Comment by chasd00
2 days ago
idk how this would work effectively. There's lots of affordable homes they're just located where no one wants to live. You'd have to focus on HCOL locations and make them not so high cost which seems something that should be done at the local level.
You can increase supply but investors would just snatch them up. Maybe the feds could put a cap on the value of a single-family home that an institution can own and then make ownership very tedious. For example, no institution can own a home valued at more than $500k and for each home owned a quarterly filing must be made in person at the county the home is located. I'm sure these organizations would rather own very high value homes than lots of low value ones out in BFE.
>There's lots of affordable homes they're just located where no one wants to live
It's probably more accurate to say "they're just located where no one can get a job." You can give up you SWE job or whatever and move to a small town/rural area, but you're not going to convince anyone to give you a mortgage off your income from the subway at the local truck stop, or whatever labor gig you can get at the local industrial concern. Although if you're in medicine there is probably hope.
If only technology had progressed to an extent that we don't psychically need to be concentrated in 15-20 HCOL major metro areas to do most (if not all) office jobs.
> You can give up you SWE job or whatever and move to a small town/rural area, but you're not going to convince anyone to give you a mortgage off your income from the subway at the local truck stop, or whatever labor gig you can get at the local industrial concern
There's certainly SWE jobs in LCOL places but even if there weren't, one's savings from a HCOL area should go pretty far in a LCOL one. Also, thinking that you can't get a mortgage off working at Subway in a small town is just out of touch. You'd probably have to work a lot longer than a cushy SWE job, but it's still possible.
> You can give up you SWE job or whatever and move to a small town/rural area, but you're not going to convince anyone to give you a mortgage off your income from
It's strange to me that moving to LCOL wasn't a much bigger thing during the period when everyone was working remotely.

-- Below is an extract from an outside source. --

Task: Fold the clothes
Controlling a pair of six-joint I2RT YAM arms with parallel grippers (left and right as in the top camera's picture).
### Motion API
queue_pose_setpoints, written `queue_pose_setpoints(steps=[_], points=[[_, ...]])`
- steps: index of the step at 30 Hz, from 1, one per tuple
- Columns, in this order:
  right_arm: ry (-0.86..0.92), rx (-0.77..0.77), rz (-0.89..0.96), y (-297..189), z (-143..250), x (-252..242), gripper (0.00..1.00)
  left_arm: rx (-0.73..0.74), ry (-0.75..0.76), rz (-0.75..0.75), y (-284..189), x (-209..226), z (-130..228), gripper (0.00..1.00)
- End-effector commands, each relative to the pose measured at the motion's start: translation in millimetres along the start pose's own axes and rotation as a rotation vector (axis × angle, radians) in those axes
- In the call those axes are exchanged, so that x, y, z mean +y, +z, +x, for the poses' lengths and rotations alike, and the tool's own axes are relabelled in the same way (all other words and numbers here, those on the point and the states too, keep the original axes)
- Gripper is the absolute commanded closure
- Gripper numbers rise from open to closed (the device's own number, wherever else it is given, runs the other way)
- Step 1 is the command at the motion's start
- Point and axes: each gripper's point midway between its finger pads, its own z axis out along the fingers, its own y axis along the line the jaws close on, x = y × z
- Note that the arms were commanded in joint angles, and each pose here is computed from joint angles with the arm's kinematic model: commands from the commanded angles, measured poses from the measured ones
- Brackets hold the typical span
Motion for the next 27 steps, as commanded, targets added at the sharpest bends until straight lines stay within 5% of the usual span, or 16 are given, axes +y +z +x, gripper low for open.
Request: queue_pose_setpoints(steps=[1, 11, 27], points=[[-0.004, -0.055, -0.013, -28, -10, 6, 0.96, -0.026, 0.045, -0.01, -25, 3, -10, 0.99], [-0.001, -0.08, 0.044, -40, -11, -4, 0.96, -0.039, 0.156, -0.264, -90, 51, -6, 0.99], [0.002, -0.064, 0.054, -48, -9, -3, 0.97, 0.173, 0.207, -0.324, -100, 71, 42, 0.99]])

It seems to me that moving to lower cost-of-living cities did have a remote work boom, but it wasn’t evenly distributed. People from HCOL areas still wanted a high level of services (restaurant, airport, healthcare, recreation opportunities, etc) and probably a cool “vibe”. So the people fleeing SF and LA didn’t move to Dayton and Topeka and Duluth, but they did go to Boise and Bozeman and Asheville.
A lot of people did try moving to Texas, but with RTO it didn’t last.
Just tax non primary residences at a much higher rate. Housing crisis solved.
I think that it should be a ramping rate, the idea being that a 1x landlord should be able to outbid a 2x landlord and so on.
In theory this encourages a sort of spreading effect where at some point the Nth property is too expensive to buy to rent or speculate on, which naturally stops the exponential effect of making land lording your full time gig by continuously expanding the portfolio.
They already are.
Not enough. Things like 1031 exchanges should be removed from the tax code.
Only on a local level.
And businesses can already expense that tax, so it's 20% off, while individuals have been subject to the SALT cap
Clearly, not enough!
As someone who generally hates taxes I support this. Taxes at best should be used to discourage externalities and rent seeking.
However, California even tried to repeal prop13 for non primary residence and it failed! So i'm not sure how popular this idea is.